A way from a mile off to dive and fasten a like Engine to any Ship, so as it may punctually work the same effect either for time or execution.

[How to be fastened from aloof and under water.] The wording of this article so far differs from the title as to allude only to diving, or a kind of submarine navigation, but gives no intimation of the fastening “aloof;” so that this latter may refer to any part of the ship’s sides above her water-line.

“Mersennius,” observes Bishop Wilkins, “doth largely and pleasantly descant concerning the making of a ship, wherein men may safely swim under water.” He further declares, that “such a contrivance is feasible, and may be effected, is beyond all question, because it hath been already experimented here in England by Cornelius Dreble.” He next considers various schemes, and mentions as one of the advantages of such a submarine vessel, that, “It may be of very great advantage against a navy of enemies, who by this means may be undermined in the water and blown up.”—Math. Magick, 1648, p. 178.

Among the Sloane MSS. No. 4159, in the British Museum, is one for a means of destroying an entire fleet with one ship. It is endorsed, “A proposition sent to Mr. Augier, from Paris,” and the following is a copy:—“A person who makes profession of honour, and saith he hath had the good [fortune?] to have been known of Sir Oliver Flemming during his public employments abroad, doth propound to a friend of yours that by a secret he hath he can, with one ship alone, break what naval army or fleet, &c.”

In 1596, the celebrated John Napier, of Merchiston, wrote a statement of four “Secret Inventions,” concluding with the remark: “These inventions, besides devices of sailing under the water, with divers other devices and stratagems for harming of the enemies, by the grace of God, and work of expert craftsmen, I hope to perform.” The original MS. anno 1596, is in the Lambeth Library, No. 658.

There is an article in Tilloch’s “Philosophical Magazine,” Vol. 18, for 1804, reviewing a Memoir of Lord Napier of Merchiston. On his device for sailing under water, the writer observes:—“The famous Dutch philosopher, Cornelius Drebell, the reputed inventor of the microscope and the thermometer, constructed for James I. a subaqueous vessel, which he tried on the Thames, and which carried twelve rowers, besides some passengers, for whom the effete air was again rendered respirable by a liquor, the composition of which Drebell never would communicate to more than one person, and that person told Mr. Boyle what it was.” The Marquis, might, likewise, even be acquainted with Napier’s statement of his secret inventions.

Evelyn, in his Diary, informs us on the 1st of August, 1666, “I went to Dr. Keffler, who married the daughter of the famous chymist, Drebbell, inventor of the bodied scarlet.” On which his editor, Mr. Bray, remarks, “Cornelius Van Drebbell, born at Alkmaar, in Holland, in 1572; but in the reign of Charles I. settled in London, where he died in 1634. He was famous for other discoveries in science—the most important of which was the thermometer. He also made improvements in microscopes and telescopes; and though, like many of his scientific contemporaries, something of an empiric, possessed a considerable knowledge of chemistry, and of different branches of natural philosophy.”—Diary, vol. ii. p. 9.

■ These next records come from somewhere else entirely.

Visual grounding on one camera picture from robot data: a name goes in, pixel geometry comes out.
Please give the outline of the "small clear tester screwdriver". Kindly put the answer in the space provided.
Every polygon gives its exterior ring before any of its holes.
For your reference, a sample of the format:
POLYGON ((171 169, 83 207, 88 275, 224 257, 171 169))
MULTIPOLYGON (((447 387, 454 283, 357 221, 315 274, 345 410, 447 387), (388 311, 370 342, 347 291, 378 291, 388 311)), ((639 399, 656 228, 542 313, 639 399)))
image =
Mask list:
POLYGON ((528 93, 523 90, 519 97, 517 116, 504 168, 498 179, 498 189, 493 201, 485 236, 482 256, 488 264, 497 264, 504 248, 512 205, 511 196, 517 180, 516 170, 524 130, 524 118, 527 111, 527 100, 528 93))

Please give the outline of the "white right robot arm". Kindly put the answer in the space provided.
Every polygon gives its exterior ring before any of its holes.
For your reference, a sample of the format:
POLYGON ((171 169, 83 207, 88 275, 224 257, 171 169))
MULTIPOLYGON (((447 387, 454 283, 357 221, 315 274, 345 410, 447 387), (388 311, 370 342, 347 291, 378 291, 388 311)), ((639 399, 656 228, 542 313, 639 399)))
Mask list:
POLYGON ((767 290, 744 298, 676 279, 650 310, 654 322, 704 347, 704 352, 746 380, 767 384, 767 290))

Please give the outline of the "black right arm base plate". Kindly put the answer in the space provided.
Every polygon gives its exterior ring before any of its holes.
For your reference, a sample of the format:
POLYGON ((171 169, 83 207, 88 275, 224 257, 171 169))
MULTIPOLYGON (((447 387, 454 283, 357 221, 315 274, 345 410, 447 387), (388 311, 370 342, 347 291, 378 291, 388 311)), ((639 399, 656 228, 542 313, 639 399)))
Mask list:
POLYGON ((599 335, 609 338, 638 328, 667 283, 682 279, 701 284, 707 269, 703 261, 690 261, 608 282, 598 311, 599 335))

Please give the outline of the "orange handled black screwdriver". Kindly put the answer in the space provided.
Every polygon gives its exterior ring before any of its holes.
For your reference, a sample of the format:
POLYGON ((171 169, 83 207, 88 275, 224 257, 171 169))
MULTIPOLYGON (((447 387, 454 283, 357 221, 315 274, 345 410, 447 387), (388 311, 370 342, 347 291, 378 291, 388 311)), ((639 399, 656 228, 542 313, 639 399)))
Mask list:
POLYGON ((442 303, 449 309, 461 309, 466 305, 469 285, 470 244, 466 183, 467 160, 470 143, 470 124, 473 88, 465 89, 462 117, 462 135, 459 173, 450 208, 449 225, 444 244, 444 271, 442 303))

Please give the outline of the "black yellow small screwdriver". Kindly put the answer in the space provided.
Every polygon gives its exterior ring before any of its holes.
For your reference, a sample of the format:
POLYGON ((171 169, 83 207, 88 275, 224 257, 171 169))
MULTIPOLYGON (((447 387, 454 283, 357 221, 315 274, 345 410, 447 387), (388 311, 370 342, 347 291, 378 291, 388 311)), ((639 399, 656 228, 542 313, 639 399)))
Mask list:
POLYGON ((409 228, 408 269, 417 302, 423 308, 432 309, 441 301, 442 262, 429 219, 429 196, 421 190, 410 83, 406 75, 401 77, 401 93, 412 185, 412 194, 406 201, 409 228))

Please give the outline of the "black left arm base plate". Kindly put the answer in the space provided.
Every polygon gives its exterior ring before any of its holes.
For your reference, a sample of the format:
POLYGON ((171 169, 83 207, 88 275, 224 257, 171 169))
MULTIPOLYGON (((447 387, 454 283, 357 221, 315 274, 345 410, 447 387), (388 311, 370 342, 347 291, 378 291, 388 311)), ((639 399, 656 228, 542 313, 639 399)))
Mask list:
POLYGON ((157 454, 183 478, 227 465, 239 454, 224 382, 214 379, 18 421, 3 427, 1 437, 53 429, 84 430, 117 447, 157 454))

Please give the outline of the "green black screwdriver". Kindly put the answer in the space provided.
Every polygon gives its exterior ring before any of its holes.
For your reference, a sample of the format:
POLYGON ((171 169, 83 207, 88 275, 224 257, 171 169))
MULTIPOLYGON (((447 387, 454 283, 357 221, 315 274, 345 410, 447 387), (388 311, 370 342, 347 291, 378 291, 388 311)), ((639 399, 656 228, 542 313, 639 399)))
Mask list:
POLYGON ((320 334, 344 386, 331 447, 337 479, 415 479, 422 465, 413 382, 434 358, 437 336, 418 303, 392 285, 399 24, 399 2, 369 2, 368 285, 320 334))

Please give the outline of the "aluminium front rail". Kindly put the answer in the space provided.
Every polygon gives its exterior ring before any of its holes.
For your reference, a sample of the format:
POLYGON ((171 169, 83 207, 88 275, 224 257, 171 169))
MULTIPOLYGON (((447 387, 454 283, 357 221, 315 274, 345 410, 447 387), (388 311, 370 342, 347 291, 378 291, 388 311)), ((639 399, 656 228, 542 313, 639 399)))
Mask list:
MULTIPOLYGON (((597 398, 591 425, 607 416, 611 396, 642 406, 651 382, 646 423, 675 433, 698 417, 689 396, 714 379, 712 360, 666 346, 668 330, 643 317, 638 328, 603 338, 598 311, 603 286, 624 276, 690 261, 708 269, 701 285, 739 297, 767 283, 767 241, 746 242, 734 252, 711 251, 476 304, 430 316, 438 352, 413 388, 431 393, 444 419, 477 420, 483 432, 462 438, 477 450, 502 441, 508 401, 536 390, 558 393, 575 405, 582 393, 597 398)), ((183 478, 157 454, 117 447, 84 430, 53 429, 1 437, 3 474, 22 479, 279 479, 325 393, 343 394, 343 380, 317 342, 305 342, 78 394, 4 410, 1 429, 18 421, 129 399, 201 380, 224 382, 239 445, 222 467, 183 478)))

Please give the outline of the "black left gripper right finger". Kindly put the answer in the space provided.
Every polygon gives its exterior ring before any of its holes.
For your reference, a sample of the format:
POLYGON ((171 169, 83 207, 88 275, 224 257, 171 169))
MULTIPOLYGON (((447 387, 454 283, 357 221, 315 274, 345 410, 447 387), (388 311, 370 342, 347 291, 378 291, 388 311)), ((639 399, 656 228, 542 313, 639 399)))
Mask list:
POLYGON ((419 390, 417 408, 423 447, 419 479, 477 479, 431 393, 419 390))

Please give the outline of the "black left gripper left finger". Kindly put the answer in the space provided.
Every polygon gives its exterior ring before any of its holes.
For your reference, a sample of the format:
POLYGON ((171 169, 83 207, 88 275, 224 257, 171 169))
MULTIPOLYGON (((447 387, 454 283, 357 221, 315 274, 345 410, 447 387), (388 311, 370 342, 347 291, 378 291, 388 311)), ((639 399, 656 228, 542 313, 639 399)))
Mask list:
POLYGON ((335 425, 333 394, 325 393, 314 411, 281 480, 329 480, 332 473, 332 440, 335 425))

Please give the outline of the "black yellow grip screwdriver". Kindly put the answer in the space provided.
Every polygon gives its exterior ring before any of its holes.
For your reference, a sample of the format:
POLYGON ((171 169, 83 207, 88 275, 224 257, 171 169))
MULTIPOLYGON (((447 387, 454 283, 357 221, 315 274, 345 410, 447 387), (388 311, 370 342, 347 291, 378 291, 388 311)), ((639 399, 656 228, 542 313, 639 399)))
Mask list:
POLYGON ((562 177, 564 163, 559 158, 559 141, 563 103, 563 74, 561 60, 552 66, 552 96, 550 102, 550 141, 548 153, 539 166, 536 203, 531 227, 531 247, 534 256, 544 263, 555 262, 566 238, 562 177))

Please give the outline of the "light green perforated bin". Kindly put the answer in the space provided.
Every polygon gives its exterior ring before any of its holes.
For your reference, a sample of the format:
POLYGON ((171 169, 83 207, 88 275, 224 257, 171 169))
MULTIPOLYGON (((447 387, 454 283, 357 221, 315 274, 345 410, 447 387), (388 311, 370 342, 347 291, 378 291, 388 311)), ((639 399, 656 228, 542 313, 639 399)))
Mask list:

Pepys, in his Diary, under date the 14th of March, 1662, says: “This afternoon came the German, Dr. Knuffler, to discourse with us about his engine to blow up ships. We doubted not the matter of fact, it being tried in Cromwell’s time, but the safety of carrying them in ships; but he do tell us, that when he comes to tell the King his secret, for none but the Kings, successively, and their heirs must know it, it will appear to be of no danger at all.”—Pepys’ Diary, ed. 1858, vol. i. p. 264.

Dr. Robert Hooke, in his “Philosophical Collections,” published in 1679, has “an account of Jo. Alphon. Borellius’s De Mo. Animalium,” two volumes quarto, containing, among other things, “A way to make a submarine vessel, whereby several persons may pass together from place to place under water, accommodated with two ways to move it to and fro, and to make it rise and sink in the water, &c. It is supposed it may be much like that which Mersennus long since published.”

The American engineer, Robert Fulton, turned his attention to this subject, and published “Torpedo War, and Sub-marine Explosions,” 4to. New York, 1810.